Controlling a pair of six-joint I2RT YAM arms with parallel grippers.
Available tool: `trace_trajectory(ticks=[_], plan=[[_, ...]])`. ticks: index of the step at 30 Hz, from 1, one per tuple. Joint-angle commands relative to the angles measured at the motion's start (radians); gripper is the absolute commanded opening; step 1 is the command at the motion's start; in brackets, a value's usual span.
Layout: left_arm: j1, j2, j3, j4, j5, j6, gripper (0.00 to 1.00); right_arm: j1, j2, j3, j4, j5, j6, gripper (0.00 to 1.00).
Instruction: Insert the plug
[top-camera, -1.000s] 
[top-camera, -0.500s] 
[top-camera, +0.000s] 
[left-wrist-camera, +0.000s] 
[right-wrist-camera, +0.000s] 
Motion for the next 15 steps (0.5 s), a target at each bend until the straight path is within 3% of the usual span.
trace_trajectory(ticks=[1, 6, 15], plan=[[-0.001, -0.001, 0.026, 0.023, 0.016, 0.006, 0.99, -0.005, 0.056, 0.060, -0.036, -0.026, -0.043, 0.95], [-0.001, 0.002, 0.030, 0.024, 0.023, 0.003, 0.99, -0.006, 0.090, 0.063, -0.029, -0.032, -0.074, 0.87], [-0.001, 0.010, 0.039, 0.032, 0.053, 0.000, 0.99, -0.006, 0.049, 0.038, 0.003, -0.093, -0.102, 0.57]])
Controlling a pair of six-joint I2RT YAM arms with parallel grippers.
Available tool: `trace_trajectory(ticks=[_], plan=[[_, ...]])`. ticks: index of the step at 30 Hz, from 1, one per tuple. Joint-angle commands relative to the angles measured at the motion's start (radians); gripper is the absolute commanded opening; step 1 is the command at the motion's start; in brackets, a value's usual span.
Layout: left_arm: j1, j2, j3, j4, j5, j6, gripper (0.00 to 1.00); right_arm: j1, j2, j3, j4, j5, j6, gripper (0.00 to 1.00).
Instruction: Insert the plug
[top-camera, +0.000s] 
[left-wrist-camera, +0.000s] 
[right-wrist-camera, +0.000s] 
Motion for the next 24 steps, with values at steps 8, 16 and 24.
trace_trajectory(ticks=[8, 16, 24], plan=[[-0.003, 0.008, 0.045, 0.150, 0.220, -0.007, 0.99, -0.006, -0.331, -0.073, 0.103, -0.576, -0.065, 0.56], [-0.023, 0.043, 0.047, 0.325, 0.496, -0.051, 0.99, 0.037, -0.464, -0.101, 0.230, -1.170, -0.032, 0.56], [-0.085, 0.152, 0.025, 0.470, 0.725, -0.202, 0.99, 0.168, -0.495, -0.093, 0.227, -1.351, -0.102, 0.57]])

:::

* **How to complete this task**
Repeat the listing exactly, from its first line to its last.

* **Solved problem**
Controlling a pair of six-joint I2RT YAM arms with parallel grippers.
Available tool: `trace_trajectory(ticks=[_], plan=[[_, ...]])`. ticks: index of the step at 30 Hz, from 1, one per tuple. Joint-angle commands relative to the angles measured at the motion's start (radians); gripper is the absolute commanded opening; step 1 is the command at the motion's start; in brackets, a value's usual span.
Layout: left_arm: j1, j2, j3, j4, j5, j6, gripper (0.00 to 1.00); right_arm: j1, j2, j3, j4, j5, j6, gripper (0.00 to 1.00).
Instruction: Insert the plug
[top-camera, -1.000s] 
[top-camera, -0.500s] 
[top-camera, +0.000s] 
[left-wrist-camera, +0.000s] 
[right-wrist-camera, +0.000s] 
Motion for the next 15 steps (0.5 s), a target at each bend until the straight path is within 3% of the usual span.
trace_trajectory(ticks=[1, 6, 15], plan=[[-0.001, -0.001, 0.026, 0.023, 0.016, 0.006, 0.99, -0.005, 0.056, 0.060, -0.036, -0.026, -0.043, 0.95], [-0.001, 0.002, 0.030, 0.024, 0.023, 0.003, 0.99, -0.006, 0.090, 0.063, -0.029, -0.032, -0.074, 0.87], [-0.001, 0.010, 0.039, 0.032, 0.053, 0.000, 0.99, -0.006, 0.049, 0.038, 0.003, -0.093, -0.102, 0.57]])
Controlling a pair of six-joint I2RT YAM arms with parallel grippers.
Available tool: `trace_trajectory(ticks=[_], plan=[[_, ...]])`. ticks: index of the step at 30 Hz, from 1, one per tuple. Joint-angle commands relative to the angles measured at the motion's start (radians); gripper is the absolute commanded opening; step 1 is the command at the motion's start; in brackets, a value's usual span.
Layout: left_arm: j1, j2, j3, j4, j5, j6, gripper (0.00 to 1.00); right_arm: j1, j2, j3, j4, j5, j6, gripper (0.00 to 1.00).
Instruction: Insert the plug
[top-camera, +0.000s] 
[left-wrist-camera, +0.000s] 
[right-wrist-camera, +0.000s] 
Motion for the next 24 steps, with values at steps 8, 16 and 24.
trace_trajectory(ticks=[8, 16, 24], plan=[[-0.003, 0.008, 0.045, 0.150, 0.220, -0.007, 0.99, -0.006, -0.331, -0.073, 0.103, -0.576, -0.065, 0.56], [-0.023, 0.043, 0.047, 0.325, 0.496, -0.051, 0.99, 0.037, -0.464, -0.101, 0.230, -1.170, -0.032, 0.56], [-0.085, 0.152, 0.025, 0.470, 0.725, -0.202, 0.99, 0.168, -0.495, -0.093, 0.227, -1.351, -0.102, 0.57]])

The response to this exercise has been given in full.